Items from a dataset
########

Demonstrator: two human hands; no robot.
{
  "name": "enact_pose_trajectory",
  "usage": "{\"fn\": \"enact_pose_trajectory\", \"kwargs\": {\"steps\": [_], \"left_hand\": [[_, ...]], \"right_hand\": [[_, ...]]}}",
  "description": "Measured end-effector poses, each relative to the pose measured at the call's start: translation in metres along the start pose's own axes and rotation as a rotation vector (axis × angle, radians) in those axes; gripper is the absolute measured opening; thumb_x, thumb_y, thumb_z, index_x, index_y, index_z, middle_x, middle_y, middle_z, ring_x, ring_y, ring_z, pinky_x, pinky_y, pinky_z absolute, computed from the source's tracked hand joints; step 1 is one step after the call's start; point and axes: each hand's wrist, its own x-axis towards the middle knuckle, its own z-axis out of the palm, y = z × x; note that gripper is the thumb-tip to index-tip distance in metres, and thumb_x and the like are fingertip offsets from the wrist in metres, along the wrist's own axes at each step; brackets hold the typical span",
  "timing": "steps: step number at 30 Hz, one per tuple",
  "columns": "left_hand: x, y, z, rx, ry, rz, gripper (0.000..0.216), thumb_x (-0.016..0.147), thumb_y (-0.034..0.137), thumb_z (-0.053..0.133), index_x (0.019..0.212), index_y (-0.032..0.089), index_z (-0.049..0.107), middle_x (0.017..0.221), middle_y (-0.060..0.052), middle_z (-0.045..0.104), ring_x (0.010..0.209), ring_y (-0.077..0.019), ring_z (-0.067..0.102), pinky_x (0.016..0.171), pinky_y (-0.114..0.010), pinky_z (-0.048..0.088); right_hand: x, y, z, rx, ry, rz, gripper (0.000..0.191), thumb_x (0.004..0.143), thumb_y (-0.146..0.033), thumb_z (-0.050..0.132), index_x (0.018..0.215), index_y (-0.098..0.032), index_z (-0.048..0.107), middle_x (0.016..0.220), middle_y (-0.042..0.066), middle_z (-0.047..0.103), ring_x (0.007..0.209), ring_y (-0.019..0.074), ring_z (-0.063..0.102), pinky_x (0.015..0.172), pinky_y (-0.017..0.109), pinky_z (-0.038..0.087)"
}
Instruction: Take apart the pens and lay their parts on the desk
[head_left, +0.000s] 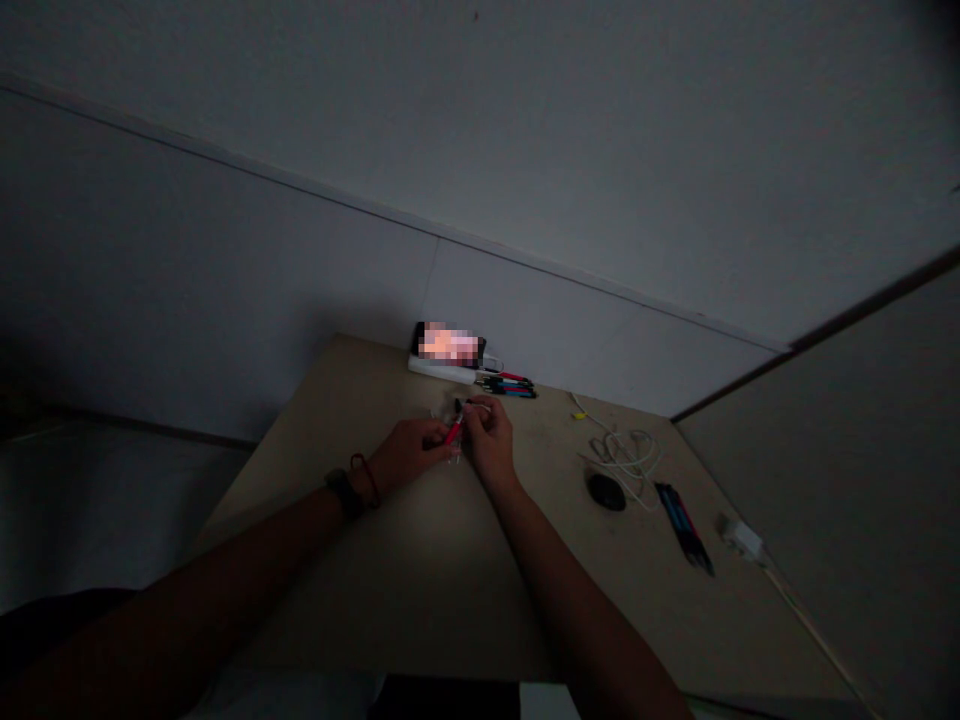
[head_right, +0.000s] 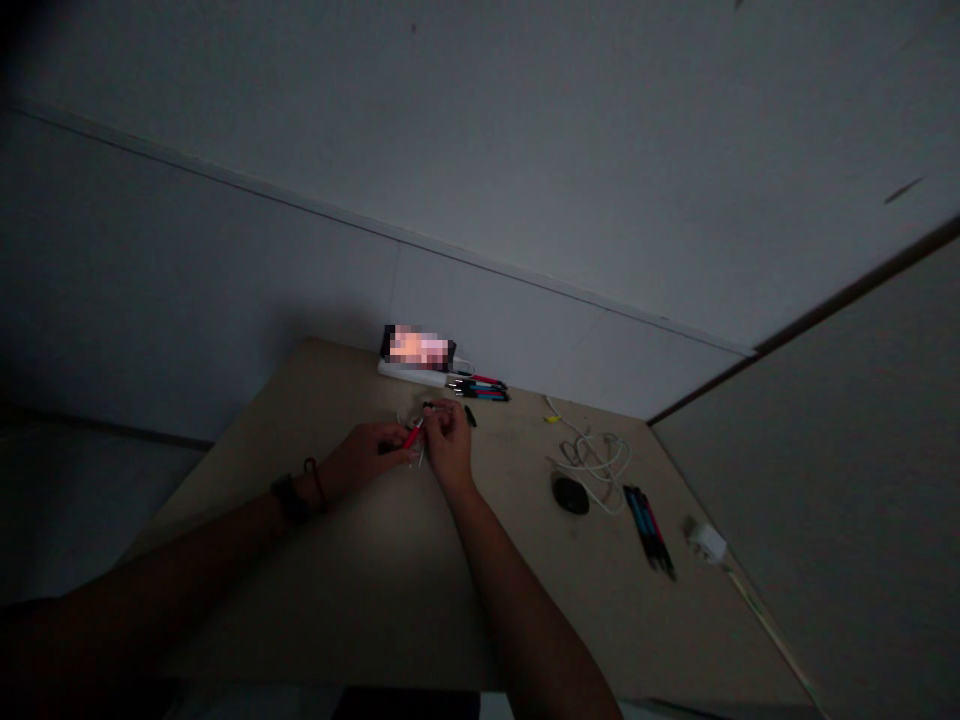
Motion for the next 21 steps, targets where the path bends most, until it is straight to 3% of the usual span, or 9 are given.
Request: {"fn": "enact_pose_trajectory", "kwargs": {"steps": [21], "left_hand": [[0.0021,-0.0065,0.0009,0.017,0.002,-0.003,0.023,0.083,0.04,0.068,0.089,0.019,0.072,0.084,-0.002,0.074,0.079,-0.0184,0.066,0.072,-0.029,0.049]], "right_hand": [[0.002,0.0049,-0.0033,-0.022,0.001,-0.013,0.032,0.083,-0.048,0.07,0.098,-0.022,0.057,0.059,-0.007,0.057,0.051,0.0137,0.054,0.052,0.026,0.043]]}}
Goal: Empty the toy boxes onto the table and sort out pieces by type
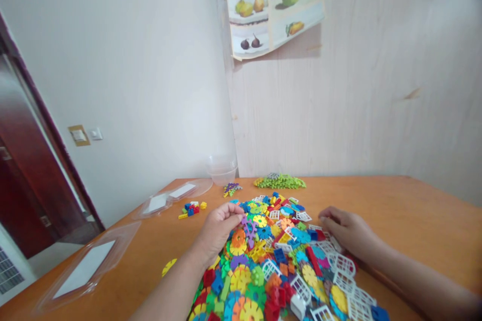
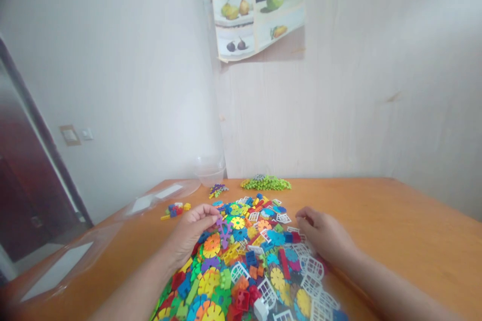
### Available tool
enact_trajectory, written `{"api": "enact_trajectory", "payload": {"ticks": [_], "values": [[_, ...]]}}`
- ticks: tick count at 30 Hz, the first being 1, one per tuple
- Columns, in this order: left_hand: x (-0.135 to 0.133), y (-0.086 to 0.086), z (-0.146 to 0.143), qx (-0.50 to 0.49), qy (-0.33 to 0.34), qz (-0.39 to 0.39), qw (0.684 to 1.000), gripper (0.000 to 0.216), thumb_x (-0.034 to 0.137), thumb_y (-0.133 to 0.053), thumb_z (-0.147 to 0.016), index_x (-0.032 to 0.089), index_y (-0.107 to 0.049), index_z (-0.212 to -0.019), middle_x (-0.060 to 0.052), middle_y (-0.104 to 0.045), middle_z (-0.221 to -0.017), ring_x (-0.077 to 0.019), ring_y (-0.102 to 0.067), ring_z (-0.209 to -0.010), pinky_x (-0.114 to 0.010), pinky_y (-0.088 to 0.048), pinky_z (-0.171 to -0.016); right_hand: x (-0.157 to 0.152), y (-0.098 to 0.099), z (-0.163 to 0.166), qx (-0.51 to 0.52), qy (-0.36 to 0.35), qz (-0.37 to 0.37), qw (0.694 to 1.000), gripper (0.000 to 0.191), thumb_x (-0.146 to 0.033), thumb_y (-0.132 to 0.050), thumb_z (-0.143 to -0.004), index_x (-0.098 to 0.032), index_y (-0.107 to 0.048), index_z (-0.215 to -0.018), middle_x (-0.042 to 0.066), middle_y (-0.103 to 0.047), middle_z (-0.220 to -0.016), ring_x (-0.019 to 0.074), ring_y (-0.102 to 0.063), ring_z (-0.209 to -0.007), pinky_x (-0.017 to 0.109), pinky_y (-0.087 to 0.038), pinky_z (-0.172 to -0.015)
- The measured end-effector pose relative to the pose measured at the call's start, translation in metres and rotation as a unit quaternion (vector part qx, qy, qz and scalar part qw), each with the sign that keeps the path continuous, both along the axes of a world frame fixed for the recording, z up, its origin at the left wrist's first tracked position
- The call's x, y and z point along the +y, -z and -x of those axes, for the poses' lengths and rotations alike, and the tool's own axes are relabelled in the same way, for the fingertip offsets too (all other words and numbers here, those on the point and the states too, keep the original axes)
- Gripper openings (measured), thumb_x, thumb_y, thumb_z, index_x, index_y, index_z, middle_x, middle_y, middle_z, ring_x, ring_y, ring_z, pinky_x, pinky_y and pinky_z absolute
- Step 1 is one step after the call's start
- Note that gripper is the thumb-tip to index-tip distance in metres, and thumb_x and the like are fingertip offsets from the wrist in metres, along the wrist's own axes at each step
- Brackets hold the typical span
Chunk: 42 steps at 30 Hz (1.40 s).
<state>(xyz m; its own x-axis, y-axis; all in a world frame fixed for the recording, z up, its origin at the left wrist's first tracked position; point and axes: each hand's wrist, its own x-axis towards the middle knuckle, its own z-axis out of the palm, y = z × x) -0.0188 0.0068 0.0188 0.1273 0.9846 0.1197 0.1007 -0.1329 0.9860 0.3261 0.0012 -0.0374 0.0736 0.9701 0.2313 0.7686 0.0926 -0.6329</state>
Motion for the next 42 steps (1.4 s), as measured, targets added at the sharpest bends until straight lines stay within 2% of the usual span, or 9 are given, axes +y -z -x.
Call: {"api": "enact_trajectory", "payload": {"ticks": [4,11,16,22,24,27,32,35,42], "values": [[0.004,0.004,0.003,-0.031,-0.001,0.005,1.0,0.017,0.031,-0.069,-0.072,0.019,-0.065,-0.084,0.0,-0.066,-0.077,-0.0139,-0.06,-0.073,-0.025,-0.047,-0.072,-0.01,-0.027,0.02,0.036,-0.021,-0.029,0.999,0.032,-0.047,-0.047,-0.087,-0.023,-0.068,-0.09,0.001,-0.069,-0.075,0.0193,-0.062,-0.072,0.026,-0.043,-0.061],[0.005,0.005,0.004,-0.073,0.027,0.016,0.997,0.014,0.026,-0.069,-0.073,0.018,-0.064,-0.084,0.0,-0.067,-0.079,-0.0133,-0.06,-0.074,-0.025,-0.048,-0.073,-0.019,-0.068,0.099,0.157,-0.152,0.039,0.975,0.026,-0.04,-0.054,-0.085,-0.019,-0.068,-0.091,0.0,-0.063,-0.072,0.014,-0.055,-0.066,0.024,-0.041,-0.058],[0.002,0.0,0.004,-0.091,0.032,0.009,0.995,0.015,0.025,-0.07,-0.072,0.017,-0.064,-0.084,-0.001,-0.067,-0.078,-0.0126,-0.059,-0.071,-0.025,-0.047,-0.071,-0.005,-0.071,0.142,0.155,-0.2,0.079,0.964,0.024,-0.039,-0.055,-0.085,-0.02,-0.069,-0.089,-0.001,-0.064,-0.073,0.0127,-0.055,-0.062,0.022,-0.04,-0.054],[0.008,0.0,0.014,-0.119,0.0,0.003,0.993,0.023,0.031,-0.073,-0.069,0.017,-0.066,-0.087,-0.001,-0.068,-0.078,-0.0143,-0.062,-0.073,-0.026,-0.047,-0.073,0.021,-0.068,0.167,0.157,-0.203,0.077,0.963,0.013,-0.029,-0.057,-0.079,-0.018,-0.065,-0.079,-0.001,-0.063,-0.068,0.0124,-0.056,-0.062,0.022,-0.041,-0.055],[0.013,0.001,0.022,-0.136,-0.045,-0.005,0.99,0.027,0.035,-0.073,-0.07,0.017,-0.066,-0.089,-0.003,-0.07,-0.083,-0.0168,-0.065,-0.078,-0.028,-0.048,-0.074,0.033,-0.074,0.169,0.12,-0.179,0.049,0.975,0.014,-0.029,-0.056,-0.08,-0.018,-0.065,-0.079,-0.001,-0.062,-0.066,0.0123,-0.055,-0.061,0.022,-0.039,-0.053],[0.023,0.002,0.037,-0.149,-0.148,-0.009,0.978,0.028,0.037,-0.069,-0.071,0.017,-0.065,-0.09,-0.006,-0.072,-0.088,-0.0171,-0.066,-0.079,-0.026,-0.046,-0.07,0.06,-0.087,0.169,-0.01,-0.134,-0.026,0.991,0.017,-0.03,-0.055,-0.082,-0.017,-0.066,-0.08,0.0,-0.064,-0.068,0.012,-0.055,-0.063,0.021,-0.037,-0.054],[0.038,0.013,0.055,-0.126,-0.259,0.013,0.957,0.022,0.033,-0.065,-0.07,0.016,-0.066,-0.085,-0.006,-0.072,-0.083,-0.0154,-0.064,-0.071,-0.025,-0.043,-0.064,0.111,-0.099,0.175,-0.135,-0.115,-0.026,0.984,0.019,-0.026,-0.053,-0.083,-0.018,-0.069,-0.086,0.002,-0.069,-0.074,0.013,-0.058,-0.066,0.022,-0.036,-0.056],[0.043,0.023,0.058,-0.108,-0.27,0.008,0.957,0.017,0.031,-0.064,-0.069,0.017,-0.066,-0.078,-0.005,-0.07,-0.076,-0.0151,-0.063,-0.067,-0.026,-0.045,-0.064,0.134,-0.099,0.186,-0.196,-0.128,-0.023,0.972,0.018,-0.023,-0.054,-0.083,-0.02,-0.07,-0.09,0.004,-0.072,-0.085,0.0159,-0.062,-0.077,0.024,-0.037,-0.062],[0.047,0.035,0.056,-0.094,-0.239,0.008,0.966,0.013,0.03,-0.063,-0.07,0.017,-0.062,-0.068,-0.002,-0.065,-0.066,-0.0134,-0.059,-0.061,-0.025,-0.045,-0.063,0.167,-0.083,0.211,-0.334,-0.165,0.008,0.928,0.024,-0.019,-0.053,-0.085,-0.022,-0.07,-0.102,0.011,-0.07,-0.11,0.0253,-0.063,-0.101,0.03,-0.043,-0.076]]}}
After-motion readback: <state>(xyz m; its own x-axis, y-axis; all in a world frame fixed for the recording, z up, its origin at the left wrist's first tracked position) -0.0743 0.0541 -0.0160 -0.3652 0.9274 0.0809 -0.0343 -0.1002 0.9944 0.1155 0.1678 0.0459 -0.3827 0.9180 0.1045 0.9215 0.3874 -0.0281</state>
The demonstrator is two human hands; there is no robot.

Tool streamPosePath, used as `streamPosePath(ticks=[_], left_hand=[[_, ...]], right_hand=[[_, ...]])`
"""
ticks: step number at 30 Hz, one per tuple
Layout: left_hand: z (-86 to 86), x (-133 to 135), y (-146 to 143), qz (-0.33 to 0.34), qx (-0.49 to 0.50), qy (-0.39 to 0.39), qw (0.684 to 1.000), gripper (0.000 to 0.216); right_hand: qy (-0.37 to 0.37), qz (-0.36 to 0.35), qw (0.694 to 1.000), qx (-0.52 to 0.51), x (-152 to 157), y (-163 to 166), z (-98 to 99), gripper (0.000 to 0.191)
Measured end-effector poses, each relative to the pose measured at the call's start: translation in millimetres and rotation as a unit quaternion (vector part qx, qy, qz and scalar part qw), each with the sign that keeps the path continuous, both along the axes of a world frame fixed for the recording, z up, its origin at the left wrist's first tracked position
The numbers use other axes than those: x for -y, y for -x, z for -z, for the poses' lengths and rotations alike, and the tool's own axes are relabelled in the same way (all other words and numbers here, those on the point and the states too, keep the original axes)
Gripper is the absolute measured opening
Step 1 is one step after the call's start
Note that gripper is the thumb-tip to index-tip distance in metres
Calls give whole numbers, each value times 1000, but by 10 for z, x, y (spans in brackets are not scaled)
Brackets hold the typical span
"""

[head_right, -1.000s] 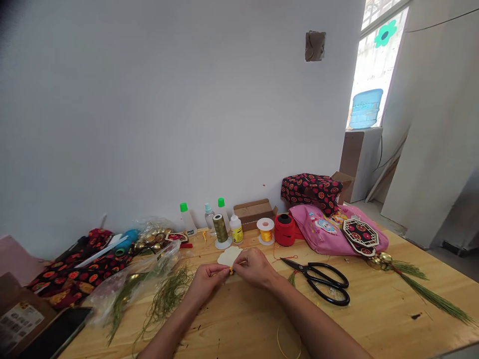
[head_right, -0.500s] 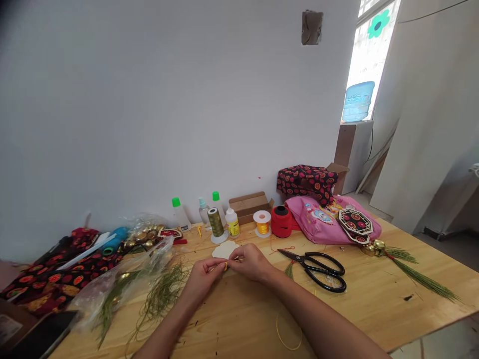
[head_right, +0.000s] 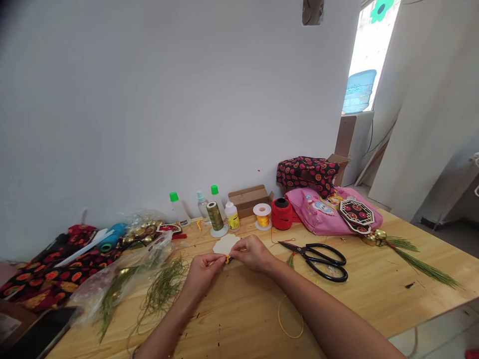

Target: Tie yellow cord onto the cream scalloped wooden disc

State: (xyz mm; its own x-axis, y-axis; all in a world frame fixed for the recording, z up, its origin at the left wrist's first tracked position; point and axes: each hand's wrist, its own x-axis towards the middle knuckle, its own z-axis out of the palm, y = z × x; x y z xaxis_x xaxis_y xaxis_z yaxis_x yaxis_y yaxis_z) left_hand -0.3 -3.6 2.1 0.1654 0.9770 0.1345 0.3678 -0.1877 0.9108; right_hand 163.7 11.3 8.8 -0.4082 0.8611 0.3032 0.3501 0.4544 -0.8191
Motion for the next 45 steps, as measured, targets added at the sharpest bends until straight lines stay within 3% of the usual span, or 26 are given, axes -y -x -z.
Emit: streamPosePath(ticks=[8,13,25,38,45], left_hand=[[-5,-6,-14,4,79,57,995,19],[-12,10,-34,22,105,102,989,28],[-66,7,-81,32,34,20,999,24],[-54,1,-88,6,67,48,997,24],[-19,-9,-43,37,127,88,987,26]], right_hand=[[-12,3,1000,-1,0,30,34,18],[-1,23,1000,-1,5,51,29,19],[-73,34,997,11,45,54,-19,16],[-113,55,991,47,82,69,-101,13],[-13,73,997,-17,24,29,-62,17]])
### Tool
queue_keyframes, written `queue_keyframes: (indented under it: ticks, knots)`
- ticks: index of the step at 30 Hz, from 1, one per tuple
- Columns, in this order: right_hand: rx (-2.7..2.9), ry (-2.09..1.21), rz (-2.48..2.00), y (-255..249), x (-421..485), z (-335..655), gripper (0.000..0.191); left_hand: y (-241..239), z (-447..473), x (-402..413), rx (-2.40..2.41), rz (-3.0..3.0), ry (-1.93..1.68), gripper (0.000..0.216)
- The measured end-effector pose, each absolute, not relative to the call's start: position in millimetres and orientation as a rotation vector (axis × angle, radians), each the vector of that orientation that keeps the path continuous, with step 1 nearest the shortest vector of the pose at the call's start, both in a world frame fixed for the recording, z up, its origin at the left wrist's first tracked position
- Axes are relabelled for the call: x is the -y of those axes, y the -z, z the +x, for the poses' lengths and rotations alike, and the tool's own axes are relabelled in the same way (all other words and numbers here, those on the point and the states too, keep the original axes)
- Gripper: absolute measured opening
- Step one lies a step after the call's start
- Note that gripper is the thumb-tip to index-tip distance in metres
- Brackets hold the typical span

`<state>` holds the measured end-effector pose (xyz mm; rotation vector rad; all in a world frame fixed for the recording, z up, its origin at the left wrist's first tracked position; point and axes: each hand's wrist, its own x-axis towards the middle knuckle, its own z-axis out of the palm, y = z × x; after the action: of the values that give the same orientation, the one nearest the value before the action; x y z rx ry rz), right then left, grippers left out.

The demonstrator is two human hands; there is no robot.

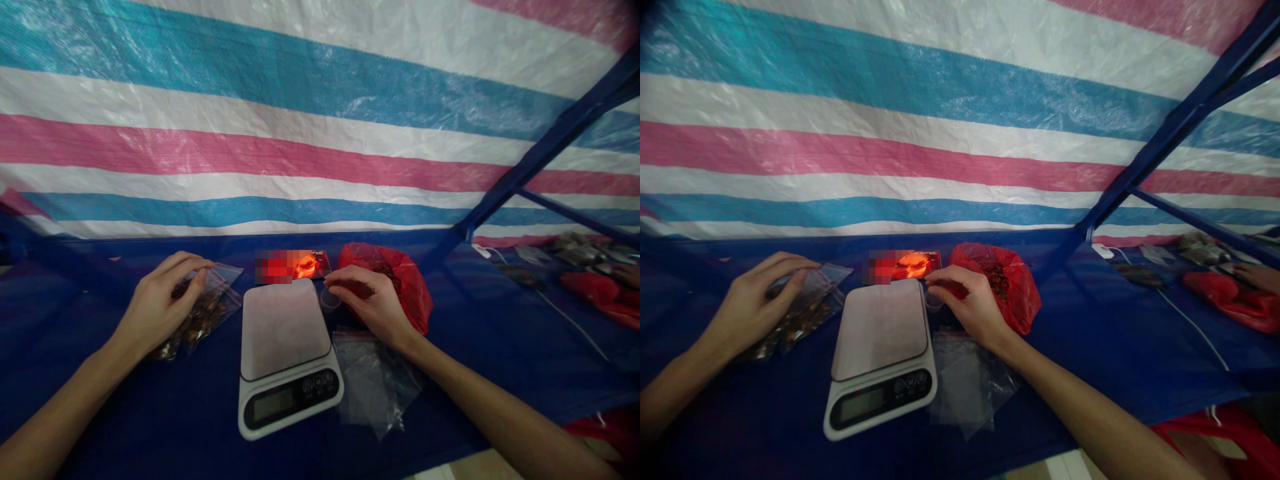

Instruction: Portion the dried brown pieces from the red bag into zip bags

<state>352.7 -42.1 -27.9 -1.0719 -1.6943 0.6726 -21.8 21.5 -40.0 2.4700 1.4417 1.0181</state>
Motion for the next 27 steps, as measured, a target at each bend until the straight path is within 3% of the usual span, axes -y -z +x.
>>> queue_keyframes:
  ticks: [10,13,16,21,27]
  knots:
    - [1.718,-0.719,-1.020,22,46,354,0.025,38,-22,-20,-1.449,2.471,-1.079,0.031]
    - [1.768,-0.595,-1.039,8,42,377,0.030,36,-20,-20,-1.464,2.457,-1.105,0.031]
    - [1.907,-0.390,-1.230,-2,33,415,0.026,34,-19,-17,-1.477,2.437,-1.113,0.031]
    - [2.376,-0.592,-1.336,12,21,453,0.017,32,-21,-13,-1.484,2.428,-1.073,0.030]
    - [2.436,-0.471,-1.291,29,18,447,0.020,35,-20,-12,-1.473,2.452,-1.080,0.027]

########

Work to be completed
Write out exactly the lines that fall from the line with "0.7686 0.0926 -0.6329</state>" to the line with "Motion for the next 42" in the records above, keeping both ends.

Answer
<state>(xyz m; its own x-axis, y-axis; all in a world frame fixed for the recording, z up, its origin at the left wrist's first tracked position; point and axes: each hand's wrist, its own x-axis towards the middle knuckle, its own z-axis out of the palm, y = z × x) -0.0188 0.0068 0.0188 0.1273 0.9846 0.1197 0.1007 -0.1329 0.9860 0.3261 0.0012 -0.0374 0.0736 0.9701 0.2313 0.7686 0.0926 -0.6329</state>
Motion for the next 42 steps (1.4 s), as measured, targets added at the sharpest bends until straight lines stay within 2% of the usual span, or 9 are given, axes +y -z -x.

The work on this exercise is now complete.